*** Opening of THE DATA ***
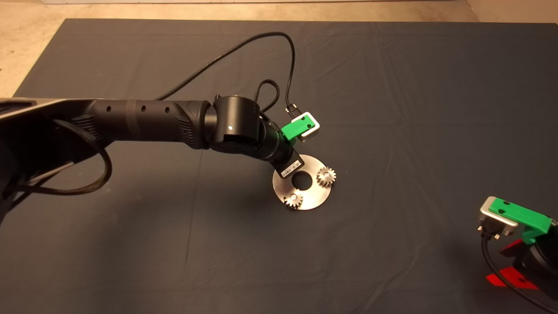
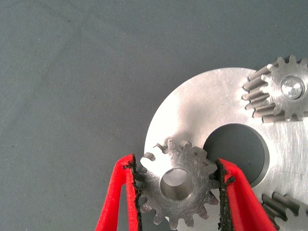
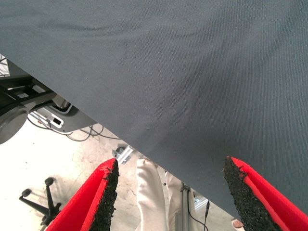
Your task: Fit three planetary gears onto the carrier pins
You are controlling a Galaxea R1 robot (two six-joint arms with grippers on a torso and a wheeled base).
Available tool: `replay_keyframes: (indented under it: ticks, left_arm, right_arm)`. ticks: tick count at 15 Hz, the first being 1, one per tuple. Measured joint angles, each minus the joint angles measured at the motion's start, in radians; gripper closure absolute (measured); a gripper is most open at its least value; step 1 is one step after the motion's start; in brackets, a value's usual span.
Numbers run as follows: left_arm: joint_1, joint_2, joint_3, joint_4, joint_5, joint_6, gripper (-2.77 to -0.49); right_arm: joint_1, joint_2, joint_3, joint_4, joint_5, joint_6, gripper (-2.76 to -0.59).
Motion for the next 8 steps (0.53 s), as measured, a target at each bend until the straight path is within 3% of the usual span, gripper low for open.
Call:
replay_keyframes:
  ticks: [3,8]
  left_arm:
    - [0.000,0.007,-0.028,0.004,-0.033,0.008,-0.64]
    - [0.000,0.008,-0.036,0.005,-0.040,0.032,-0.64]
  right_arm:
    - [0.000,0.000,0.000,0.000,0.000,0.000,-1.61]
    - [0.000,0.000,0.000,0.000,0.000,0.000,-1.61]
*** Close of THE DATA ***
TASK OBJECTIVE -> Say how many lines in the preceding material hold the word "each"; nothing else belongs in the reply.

TASK SOLUTION -> 2